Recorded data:
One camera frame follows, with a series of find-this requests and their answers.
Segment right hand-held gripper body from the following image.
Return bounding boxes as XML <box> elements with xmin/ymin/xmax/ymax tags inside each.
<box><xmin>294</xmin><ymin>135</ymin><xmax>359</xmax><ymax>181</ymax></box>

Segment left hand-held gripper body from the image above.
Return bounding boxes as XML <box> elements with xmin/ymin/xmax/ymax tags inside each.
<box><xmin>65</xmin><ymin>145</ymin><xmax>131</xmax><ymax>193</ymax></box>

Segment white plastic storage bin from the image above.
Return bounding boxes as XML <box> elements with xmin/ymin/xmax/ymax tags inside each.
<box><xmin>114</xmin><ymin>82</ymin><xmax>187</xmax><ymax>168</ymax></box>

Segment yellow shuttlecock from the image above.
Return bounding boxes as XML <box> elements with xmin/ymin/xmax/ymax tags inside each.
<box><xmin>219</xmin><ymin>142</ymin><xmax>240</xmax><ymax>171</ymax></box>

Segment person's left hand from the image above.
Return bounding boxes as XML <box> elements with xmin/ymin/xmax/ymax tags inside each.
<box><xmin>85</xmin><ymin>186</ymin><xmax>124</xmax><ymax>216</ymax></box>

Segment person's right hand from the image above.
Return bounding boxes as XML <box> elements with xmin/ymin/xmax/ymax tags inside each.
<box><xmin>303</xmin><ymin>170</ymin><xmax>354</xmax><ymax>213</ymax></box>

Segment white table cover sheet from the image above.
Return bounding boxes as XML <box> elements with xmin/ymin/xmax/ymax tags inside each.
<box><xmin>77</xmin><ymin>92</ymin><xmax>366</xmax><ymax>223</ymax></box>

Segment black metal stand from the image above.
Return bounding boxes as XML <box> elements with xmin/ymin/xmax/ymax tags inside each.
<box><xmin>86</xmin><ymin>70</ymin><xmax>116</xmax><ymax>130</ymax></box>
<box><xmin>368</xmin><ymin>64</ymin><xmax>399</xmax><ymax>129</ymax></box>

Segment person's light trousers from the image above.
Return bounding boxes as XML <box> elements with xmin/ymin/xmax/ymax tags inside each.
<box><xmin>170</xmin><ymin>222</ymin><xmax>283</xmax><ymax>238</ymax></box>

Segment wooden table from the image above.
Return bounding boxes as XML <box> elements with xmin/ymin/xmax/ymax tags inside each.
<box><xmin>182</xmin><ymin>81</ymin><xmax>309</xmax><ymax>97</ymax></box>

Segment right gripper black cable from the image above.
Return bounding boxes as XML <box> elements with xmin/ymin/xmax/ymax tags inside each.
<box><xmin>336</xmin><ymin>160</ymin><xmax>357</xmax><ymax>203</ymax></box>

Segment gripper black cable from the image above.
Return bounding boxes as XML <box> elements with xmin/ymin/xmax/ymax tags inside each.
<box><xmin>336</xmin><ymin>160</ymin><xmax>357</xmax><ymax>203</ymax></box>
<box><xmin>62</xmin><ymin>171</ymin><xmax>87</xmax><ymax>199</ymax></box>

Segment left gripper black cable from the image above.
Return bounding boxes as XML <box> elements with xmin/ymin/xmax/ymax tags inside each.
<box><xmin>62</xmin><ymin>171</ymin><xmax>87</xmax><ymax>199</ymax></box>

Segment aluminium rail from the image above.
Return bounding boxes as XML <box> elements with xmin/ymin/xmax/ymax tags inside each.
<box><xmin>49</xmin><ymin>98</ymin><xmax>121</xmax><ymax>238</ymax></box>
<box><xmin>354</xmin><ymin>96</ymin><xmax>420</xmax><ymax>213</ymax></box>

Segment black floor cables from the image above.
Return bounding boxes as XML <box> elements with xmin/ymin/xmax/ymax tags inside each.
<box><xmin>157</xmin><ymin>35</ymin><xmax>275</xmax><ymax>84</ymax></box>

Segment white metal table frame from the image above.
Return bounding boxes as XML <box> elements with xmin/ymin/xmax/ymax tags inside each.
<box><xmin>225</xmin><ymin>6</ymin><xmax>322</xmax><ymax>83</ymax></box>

## Directions
Lines above containing "table": how many? Reply with the number only.

## Expected answer
3